The little bit in Part IV I assume is to finalize the death and that she's no longer alive to complain. Some people, all they do is complain, and then they die. It's a sad sort of inevitability of life to include these people. There's nothing really wrong with them, they just need to stop and look around sometimes and see the world not as a figment of their peripheral vision but as a timeless artifact that has a life of its own to guide it from start to finish. There is no race; there is no difference between what happens TO us over time, but only what we do to/for ourselves to get us past the things that happen. Fate or no, things happen.
That's my two cents.
I'm afraid this one took a while, so I'll have to come back tomorrow and tackle the next one on the list. I'm pretty drained! I think that took the best part of an hour and a half to write! hehe
Good poem, though I'm still not sold on this disjointed sentance/line structure that a lot of people use. I can never figure out why they break lines where they do... it's iritating sometimes, but not all entirely bad. I think I've even tried it once or twice, so I'm probably not one to talk.

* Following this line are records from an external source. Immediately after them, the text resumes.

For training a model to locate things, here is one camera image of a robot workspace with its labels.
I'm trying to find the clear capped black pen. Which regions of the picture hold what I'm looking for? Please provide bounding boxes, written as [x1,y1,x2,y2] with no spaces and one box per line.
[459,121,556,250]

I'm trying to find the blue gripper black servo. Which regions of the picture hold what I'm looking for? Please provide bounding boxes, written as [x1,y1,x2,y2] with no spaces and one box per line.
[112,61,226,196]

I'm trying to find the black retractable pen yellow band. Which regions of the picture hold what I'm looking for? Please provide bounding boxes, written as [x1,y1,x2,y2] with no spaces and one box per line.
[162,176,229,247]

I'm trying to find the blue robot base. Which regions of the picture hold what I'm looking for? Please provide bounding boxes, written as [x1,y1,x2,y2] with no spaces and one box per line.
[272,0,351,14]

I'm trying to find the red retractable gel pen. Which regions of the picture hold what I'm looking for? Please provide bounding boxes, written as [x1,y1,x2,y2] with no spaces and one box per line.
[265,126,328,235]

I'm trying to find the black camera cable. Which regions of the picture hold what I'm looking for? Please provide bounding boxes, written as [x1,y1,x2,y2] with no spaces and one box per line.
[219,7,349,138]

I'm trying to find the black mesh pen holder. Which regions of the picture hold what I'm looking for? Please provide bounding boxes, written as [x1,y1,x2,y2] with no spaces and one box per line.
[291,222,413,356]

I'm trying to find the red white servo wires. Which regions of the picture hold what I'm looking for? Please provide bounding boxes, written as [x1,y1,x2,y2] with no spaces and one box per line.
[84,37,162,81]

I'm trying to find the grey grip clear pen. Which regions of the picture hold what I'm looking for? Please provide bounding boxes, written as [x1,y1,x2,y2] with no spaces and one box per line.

| tarnished oversoul 6/16/03 . chapter 1
"all the same you
I loved that so much. I loved how at the end there was no glory. And there was icarus mentioned in it- props for that. (Goes off into a corner and drools with wanton fangirlness- I love that word:D- Good luck with your finals)
| lindsay 6/16/03 . chapter 1
you know i love it...i'm so honored!
[squees and dies]
| Mike 6/15/03 . chapter 1
Good image. Ehh.. uncomfortable with male theme haha, anyways, I won't make this too long,I'm sure you'll have plenty more to write.
| lemoncane 6/14/03 . chapter 1
dude! that concert was so awesome! i went crowd surfing!lol! i was in the mosh pit! ya so call meQ!
| Split Ends 6/14/03 . chapter 1
Oh, Death Fairy. You are one of my favourites, you write like there will never be any end to poetry. I loved (i) the best, it was of the best words to say it all.
| Paradoxical Goddess 6/12/03 . chapter 1
LMAO. dammit, i guessed wrong then. *sobs* hah...should have figured though. the occasional rhymes and repetition made it think it was moi. alas. *huggles*
| Glass November 6/12/03 . chapter 1
MM...you convey feelings that I'm so familiar with, and you do it incredibly eloquently...It fits what I'm feeling right now, and yet maybe that's 'cos it's so...specific and yet applicable, if that makes sense...
"what a tragedy that I should witness
this end and what a tragedy that there
should be no beginning to follow it!
he deserves better."
Thanks for that part, especially. It's me, right now.